Layers resolve per-key independently. A .rekal/config.yml setting w_fts and a DB override for half_life combine — each key uses its highest-priority source.

# .rekal/config.yml
scoring:
  w_fts: 0.6
  w_vec: 0.3
  w_recency: 0.1
  half_life: 14.0

Why SQLite?

  • Single file — copy, back up, version-control, or delete to start fresh
  • Zero config — no daemon, no port, no connection string
  • FTS5 built-in — BM25 ranking without an external search engine
  • sqlite-vec extension — vector search in the same process, no separate vector DB
  • Sub-millisecond — local disk I/O, no network round-trips

Troubleshooting — Claude Code

Agent still writes to MEMORY.md

  1. Check autoMemoryEnabled is false in ~/.claude/settings.json
  2. Check the plugin is installed: claude plugin list should show rekal-skills

Agent doesn't call memory_build_context at session start

The SessionStart hook injects a reminder. If the agent ignores it, add to your project's CLAUDE.md:

Call memory_build_context before exploring the codebase.

Memories not being stored

Check the MCP server is running: claude mcp list should show rekal. If missing:

claude mcp add rekal rekal

Updating the plugin

Claude Code's plugin system may serve a stale cache after plugin install.

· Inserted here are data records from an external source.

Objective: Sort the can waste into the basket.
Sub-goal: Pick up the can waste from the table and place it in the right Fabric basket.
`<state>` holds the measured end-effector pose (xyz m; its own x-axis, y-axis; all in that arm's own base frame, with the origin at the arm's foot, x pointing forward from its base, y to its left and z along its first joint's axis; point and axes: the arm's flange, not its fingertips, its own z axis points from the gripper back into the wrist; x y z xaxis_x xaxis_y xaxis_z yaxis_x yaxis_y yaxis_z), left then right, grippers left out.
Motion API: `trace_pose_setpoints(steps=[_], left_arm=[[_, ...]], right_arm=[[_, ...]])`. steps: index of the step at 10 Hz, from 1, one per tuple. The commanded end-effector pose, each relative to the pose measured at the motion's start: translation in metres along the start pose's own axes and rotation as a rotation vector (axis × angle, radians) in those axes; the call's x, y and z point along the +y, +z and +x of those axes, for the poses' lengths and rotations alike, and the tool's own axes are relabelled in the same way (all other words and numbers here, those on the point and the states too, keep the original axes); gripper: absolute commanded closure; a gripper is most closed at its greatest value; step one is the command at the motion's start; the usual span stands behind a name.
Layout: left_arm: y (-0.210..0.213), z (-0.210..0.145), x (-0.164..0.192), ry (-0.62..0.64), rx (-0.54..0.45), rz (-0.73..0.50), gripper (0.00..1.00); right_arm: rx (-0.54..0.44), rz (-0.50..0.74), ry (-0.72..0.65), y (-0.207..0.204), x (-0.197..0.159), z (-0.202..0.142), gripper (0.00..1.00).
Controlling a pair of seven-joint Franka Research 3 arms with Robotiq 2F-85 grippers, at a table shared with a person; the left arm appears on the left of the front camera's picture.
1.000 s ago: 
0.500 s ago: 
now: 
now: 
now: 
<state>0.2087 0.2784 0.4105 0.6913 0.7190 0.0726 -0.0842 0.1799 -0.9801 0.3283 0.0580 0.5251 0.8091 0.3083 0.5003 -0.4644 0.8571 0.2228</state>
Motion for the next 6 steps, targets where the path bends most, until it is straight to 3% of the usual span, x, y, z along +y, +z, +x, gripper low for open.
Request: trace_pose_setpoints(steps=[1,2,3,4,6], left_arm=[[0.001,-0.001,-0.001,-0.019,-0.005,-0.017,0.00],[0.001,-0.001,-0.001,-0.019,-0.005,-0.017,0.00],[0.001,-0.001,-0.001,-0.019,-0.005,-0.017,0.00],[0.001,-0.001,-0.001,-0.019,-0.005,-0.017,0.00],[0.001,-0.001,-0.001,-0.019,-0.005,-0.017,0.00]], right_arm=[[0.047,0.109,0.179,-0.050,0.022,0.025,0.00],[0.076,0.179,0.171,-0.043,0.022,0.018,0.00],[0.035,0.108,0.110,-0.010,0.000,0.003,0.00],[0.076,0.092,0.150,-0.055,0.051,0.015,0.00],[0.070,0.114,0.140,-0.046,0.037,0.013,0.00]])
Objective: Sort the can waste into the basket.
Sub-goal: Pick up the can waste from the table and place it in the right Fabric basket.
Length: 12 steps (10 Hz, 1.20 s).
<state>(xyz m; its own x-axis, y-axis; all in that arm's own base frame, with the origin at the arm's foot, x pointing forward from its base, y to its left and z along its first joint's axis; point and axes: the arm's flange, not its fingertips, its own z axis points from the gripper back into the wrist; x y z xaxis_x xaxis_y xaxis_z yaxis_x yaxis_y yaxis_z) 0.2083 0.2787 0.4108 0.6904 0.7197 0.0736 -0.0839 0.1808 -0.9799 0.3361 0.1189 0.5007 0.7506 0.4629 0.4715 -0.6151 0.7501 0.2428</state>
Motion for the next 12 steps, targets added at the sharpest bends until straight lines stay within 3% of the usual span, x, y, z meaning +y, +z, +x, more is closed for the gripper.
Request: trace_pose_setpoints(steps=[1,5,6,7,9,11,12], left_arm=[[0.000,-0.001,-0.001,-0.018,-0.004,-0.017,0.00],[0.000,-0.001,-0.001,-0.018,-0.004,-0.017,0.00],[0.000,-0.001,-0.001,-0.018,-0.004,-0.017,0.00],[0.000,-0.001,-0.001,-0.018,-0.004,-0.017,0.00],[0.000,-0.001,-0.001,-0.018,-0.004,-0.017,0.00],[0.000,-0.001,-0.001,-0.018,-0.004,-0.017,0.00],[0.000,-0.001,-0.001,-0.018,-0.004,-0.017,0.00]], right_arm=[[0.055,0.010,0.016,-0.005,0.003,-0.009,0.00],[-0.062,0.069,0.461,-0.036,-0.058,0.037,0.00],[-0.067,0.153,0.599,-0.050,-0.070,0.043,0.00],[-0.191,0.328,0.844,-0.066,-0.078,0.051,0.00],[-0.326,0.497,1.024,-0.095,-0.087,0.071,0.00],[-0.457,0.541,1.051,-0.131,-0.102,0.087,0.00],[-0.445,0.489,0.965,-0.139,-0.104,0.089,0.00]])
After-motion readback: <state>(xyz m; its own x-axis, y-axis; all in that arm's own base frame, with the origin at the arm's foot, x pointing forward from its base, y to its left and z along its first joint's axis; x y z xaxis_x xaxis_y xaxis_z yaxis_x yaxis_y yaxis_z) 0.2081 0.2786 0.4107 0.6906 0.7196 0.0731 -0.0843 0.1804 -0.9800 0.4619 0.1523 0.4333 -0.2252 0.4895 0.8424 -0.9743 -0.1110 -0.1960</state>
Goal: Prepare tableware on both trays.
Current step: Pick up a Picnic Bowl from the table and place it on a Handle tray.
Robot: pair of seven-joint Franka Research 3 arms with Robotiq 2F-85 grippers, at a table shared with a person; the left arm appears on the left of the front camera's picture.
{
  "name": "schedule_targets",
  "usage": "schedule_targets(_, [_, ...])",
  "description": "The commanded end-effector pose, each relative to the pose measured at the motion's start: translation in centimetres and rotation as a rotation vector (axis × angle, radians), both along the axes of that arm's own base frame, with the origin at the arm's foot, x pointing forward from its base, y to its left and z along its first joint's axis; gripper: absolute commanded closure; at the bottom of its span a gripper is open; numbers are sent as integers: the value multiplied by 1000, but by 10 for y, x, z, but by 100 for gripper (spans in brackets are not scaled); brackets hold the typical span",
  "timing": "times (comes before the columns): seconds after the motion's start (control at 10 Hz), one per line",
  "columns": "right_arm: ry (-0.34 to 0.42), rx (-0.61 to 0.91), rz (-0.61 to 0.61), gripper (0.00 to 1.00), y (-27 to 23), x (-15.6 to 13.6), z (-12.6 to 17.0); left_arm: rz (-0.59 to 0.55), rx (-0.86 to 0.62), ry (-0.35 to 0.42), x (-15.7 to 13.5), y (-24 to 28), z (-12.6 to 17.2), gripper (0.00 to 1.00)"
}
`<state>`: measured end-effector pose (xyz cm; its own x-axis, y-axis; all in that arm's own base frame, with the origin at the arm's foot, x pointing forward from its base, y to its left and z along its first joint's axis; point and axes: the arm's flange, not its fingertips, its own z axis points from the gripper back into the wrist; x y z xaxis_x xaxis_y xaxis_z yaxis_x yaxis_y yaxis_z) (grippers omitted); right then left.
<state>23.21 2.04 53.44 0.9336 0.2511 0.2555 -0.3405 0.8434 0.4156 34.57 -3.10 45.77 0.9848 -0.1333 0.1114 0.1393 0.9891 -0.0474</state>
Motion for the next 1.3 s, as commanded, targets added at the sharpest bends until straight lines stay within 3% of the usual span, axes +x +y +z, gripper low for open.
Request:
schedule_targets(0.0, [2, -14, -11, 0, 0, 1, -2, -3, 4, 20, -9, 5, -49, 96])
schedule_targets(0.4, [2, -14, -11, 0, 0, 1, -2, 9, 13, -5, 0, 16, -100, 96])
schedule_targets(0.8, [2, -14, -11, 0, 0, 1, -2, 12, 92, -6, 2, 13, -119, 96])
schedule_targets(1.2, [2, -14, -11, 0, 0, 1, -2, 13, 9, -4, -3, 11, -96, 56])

If hooks or skills are missing after an update, clear the marketplace cache first:

rm -rf ~/.claude/plugins/marketplaces/rekal
claude plugin marketplace add janbjorge/rekal
claude plugin install rekal-skills@rekal

Architecture (for contributors)

Plugin (hooks + skills)
  │
  ├── hooks/
  │   ├── handlers/session-start.py       ← SessionStart: inject context reminder
  │   └── handlers/block-memory-writes.py ← PreToolUse: block MEMORY.md writes
  │
  └── skills/
      ├── rekal-init/    ← /rekal-init: bootstrap project knowledge
      ├── rekal-save/    ← /rekal-save: end-of-session capture
      ├── rekal-usage/   ← /rekal-usage: operational guide for tools
      └── rekal-hygiene/ ← /rekal-hygiene: maintenance

MCP Server (rekal)
  │ stdio (JSON-RPC)
  │
  mcp_adapter.py          ← FastMCP server, lifespan, instructions
  │
  ├── tools/core.py       ─┐
  ├── tools/introspection.py│─ thin @mcp.tool() wrappers
  ├── tools/smart_write.py  │
  └── tools/conversations.py┘
                            │
                    sqlite_adapter.py ← all SQL lives here
                            │
                            ├── SQLite (memories, conversations, tags, conflicts)
                            ├── FTS5 (full-text index)
                            └── sqlite-vec (vector index)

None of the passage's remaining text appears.